Bonni Benrubi Gallery is pleased to present new work from Mali and Libya by acclaimed artist Jehad Nga. This new body of work by Nga once again strikes a powerful aesthetic balance between the personal and the political; the emotive and the pragmatic; the humane and the inhumane. In his stark minimalist images, Nga turns his decades long exploration of the people and cultures of Northern Africa into a quiet meditation on life and community in these uniquely challenging countries.

"To me, it is these brief flashes of affection and communion that lend a greater dimension to a vision of a country." Nga explains, "In unsuspecting places while in Mali, I wanted to grasp a greater relief in trying to harness the various obscured layers, and compress these moments into a series of beats rather than a sequence of photos. Moving against the grain I have become so familiar with over the years, I felt more inclined towards looking for these symbols of remoteness, which punctuate the pervading sense of intensity Mali is charged with."

Nga's portraits are at once sympathetic and removed- Unflinching, while often decidedly obscured. It is easy to loose one's bearings when presented with these figures, and it is precisely this difficulty relating to hidden faces that becomes a theme for the period he was in these countries. The images suppress common narratives of war with the overpowering color and texture that Mali and Libya radiates.
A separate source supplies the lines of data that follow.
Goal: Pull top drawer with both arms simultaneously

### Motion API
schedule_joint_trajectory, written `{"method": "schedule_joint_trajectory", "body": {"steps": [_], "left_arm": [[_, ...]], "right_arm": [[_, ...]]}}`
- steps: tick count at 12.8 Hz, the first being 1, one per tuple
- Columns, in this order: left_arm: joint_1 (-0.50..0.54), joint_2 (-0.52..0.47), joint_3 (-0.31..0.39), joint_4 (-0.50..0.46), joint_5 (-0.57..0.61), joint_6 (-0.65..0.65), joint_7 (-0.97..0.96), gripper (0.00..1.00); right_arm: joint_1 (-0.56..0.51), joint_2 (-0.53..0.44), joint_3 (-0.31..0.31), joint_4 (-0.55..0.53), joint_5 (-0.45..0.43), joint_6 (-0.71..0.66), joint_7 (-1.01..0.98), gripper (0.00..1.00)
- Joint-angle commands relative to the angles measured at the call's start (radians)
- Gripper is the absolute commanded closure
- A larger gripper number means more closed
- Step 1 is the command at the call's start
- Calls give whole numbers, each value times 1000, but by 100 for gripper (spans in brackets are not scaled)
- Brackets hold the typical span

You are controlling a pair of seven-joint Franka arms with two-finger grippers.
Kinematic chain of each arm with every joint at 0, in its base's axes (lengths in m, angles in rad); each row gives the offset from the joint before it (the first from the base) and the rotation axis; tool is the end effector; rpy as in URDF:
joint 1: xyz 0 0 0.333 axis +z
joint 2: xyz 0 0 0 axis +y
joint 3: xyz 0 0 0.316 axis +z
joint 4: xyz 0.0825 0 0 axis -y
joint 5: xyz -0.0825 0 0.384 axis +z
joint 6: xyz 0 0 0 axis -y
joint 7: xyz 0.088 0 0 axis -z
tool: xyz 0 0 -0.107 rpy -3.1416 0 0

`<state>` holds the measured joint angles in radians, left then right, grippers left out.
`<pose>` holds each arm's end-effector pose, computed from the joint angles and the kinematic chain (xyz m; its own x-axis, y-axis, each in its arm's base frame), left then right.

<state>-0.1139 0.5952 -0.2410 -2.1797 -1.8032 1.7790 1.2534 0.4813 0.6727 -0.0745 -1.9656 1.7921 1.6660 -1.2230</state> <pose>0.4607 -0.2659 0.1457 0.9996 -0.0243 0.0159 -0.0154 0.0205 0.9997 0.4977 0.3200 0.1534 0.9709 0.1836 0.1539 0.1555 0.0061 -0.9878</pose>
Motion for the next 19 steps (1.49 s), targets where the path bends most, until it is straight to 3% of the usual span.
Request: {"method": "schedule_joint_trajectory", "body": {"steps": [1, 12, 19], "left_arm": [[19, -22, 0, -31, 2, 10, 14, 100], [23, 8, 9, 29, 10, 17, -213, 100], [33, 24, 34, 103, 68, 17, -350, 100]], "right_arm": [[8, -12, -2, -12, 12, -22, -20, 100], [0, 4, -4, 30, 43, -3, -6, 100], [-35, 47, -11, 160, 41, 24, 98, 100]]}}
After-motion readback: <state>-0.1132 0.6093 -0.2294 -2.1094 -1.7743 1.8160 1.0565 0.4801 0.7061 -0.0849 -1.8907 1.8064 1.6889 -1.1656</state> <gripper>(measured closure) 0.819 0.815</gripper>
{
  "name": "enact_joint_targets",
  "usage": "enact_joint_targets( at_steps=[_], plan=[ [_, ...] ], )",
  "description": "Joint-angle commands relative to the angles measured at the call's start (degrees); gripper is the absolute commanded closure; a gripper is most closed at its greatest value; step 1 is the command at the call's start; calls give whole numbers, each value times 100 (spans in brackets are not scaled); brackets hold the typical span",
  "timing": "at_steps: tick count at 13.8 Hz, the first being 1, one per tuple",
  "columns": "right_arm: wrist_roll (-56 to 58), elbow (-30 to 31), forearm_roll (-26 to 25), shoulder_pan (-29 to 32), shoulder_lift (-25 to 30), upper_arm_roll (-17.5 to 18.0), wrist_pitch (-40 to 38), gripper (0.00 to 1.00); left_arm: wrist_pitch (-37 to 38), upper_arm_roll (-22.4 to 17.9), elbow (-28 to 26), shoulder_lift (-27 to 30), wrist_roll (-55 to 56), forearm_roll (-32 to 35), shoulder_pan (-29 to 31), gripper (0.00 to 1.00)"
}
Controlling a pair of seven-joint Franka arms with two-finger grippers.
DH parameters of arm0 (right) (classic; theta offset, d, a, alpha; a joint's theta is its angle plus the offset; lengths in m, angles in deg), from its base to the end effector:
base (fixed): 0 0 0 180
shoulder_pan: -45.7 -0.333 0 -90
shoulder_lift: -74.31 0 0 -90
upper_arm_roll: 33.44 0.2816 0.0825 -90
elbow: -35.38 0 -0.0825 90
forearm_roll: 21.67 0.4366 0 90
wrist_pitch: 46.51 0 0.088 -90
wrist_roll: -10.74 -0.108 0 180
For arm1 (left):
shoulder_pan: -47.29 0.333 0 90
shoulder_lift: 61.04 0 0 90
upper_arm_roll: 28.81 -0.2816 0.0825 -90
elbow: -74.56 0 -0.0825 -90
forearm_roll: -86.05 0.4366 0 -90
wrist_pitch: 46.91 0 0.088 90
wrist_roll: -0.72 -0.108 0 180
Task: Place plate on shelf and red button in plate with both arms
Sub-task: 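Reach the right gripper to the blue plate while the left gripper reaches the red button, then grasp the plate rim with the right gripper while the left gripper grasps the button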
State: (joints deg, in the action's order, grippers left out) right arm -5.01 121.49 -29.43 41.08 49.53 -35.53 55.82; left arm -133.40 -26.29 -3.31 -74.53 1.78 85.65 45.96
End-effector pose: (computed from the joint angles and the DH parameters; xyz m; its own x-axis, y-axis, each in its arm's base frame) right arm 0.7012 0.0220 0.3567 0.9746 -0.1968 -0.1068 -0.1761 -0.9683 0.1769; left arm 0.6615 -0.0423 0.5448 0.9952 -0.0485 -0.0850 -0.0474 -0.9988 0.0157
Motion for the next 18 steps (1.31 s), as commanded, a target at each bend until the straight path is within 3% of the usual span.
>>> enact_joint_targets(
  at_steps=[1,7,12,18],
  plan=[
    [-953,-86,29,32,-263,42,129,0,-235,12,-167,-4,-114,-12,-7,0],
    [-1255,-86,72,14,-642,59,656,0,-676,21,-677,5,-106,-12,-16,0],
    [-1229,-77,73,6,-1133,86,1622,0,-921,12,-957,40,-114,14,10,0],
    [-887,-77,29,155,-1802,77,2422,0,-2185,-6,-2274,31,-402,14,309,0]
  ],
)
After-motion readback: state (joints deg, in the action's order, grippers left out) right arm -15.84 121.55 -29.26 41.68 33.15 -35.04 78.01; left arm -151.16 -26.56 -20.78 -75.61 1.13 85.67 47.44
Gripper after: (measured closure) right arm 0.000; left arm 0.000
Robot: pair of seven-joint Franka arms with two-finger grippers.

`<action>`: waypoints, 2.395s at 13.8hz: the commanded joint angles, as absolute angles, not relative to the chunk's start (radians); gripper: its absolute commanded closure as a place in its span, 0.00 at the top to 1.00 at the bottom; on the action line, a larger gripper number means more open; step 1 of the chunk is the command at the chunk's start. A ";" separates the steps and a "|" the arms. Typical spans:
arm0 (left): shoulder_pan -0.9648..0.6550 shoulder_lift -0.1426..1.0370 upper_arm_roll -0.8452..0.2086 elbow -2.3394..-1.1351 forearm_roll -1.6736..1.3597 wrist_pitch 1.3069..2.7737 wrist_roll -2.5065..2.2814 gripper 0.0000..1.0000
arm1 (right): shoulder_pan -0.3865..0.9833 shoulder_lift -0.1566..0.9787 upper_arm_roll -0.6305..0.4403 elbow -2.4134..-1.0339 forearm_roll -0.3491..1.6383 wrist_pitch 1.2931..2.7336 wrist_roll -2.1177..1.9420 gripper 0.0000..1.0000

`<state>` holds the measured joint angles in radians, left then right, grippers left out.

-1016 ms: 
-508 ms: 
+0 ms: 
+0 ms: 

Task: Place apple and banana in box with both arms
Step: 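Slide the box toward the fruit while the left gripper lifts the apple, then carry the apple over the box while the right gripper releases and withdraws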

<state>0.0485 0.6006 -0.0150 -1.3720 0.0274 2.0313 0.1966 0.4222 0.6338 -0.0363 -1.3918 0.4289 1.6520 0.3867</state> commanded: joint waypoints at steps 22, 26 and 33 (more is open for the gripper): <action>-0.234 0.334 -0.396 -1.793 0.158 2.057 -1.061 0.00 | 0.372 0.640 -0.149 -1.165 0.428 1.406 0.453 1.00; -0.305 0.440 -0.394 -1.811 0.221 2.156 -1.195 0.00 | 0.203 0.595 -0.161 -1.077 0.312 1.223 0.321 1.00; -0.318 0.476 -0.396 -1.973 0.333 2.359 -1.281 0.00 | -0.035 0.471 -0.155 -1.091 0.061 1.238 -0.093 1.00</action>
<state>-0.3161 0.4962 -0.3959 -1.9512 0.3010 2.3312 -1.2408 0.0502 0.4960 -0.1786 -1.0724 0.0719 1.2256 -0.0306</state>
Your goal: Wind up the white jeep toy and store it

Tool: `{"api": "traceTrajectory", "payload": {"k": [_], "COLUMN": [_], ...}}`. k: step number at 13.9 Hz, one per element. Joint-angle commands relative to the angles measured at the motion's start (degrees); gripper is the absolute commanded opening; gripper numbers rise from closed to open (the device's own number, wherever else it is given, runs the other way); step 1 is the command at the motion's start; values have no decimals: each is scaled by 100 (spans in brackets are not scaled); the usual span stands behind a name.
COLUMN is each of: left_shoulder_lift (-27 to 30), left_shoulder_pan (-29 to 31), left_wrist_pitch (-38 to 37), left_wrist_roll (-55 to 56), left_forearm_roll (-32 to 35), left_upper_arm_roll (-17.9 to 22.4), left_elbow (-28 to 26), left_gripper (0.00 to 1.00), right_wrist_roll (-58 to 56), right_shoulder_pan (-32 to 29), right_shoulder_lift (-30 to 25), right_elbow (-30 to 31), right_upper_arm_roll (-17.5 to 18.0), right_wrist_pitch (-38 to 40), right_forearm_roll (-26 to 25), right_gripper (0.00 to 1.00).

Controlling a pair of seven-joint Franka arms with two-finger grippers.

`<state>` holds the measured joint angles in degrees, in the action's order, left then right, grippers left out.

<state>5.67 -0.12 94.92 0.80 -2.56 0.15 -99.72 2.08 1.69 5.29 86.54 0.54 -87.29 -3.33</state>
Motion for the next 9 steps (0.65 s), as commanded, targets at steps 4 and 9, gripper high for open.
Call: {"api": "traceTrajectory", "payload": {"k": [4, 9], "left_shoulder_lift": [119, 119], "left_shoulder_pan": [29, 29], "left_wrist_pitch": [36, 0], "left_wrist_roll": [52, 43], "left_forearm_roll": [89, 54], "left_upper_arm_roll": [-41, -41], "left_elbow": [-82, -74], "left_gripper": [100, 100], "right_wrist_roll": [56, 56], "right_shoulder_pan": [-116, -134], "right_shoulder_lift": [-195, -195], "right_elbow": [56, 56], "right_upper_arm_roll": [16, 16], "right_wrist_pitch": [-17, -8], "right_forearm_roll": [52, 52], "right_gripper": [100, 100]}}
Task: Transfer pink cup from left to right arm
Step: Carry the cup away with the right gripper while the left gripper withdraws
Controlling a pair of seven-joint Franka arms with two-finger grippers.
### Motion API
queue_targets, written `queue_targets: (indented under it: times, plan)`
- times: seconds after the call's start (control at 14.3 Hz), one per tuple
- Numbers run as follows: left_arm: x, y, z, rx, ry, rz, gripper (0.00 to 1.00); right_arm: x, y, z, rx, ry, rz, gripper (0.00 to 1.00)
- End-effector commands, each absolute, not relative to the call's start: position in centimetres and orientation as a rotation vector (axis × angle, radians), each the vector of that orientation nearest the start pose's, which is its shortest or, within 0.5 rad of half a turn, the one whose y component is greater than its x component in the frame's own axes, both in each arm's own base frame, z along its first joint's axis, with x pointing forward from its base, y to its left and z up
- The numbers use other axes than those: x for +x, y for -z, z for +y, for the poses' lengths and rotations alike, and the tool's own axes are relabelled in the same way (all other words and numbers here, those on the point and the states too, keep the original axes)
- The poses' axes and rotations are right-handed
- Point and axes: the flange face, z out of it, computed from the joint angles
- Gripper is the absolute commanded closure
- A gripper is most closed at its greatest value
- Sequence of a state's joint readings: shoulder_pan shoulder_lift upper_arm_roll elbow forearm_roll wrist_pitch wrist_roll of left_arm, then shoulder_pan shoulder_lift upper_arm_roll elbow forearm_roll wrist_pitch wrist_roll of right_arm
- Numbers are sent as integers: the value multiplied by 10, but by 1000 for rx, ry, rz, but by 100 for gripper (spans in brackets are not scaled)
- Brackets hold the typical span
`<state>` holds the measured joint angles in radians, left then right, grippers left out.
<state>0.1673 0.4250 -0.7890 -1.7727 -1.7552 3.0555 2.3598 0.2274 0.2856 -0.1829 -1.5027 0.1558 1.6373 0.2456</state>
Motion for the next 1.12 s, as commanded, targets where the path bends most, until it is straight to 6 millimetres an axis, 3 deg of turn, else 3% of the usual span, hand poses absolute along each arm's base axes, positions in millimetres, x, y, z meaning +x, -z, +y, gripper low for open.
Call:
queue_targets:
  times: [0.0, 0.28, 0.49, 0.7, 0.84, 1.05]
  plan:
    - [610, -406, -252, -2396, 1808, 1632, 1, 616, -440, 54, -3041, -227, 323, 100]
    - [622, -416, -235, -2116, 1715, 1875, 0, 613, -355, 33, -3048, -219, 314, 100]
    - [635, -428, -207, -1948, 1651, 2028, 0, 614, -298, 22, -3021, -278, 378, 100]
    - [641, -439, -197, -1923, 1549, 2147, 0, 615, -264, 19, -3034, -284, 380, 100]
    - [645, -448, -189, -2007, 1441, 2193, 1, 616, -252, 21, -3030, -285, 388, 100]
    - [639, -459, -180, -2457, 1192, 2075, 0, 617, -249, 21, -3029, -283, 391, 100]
Also on view in the gallery's project room will be selections from Nga's Green Book series. Completed last year, the series takes it's name from The Green Book, a short book setting out the philosophies of former Libyan leader Muammar Gaddafi. The project saw the artist 'intercepting' censored images from the internet in Libya, converting them into binary code, and combining them with the code of each chapter of The Green Book. The result is an unsettling, and oddly beautiful group of images created entirely from preexisting data. Each print while visually magnetic for it's striking primary palette and digital abstract forms, also asks sobering questions about technology, government and our place in the digital age.

Over the past 10 years, Jehad Nga's assignments have found him covering stories in Somalia, Kenya, Iraq, Liberia, Libya, Darfur, Ethiopia and Iran. His work frequently appears in such respected publications as the New York Times, The Los Angeles Times, TIME Magazine and Forbes, among others. In 2005, Nga was awarded the Picture of the Year International Award (POYI) for his coverage of the Darufurian war and Chadian refugee crisis. He received it again in 2006 for his coverage of Operation Steel in Iraq. In 2005, Nga also received first, second and third places from the Chinese International Press Photographers for his coverage in Uganda, Chad and Darfur, as well as the 'Top 30 Under 30' award by Photo District News.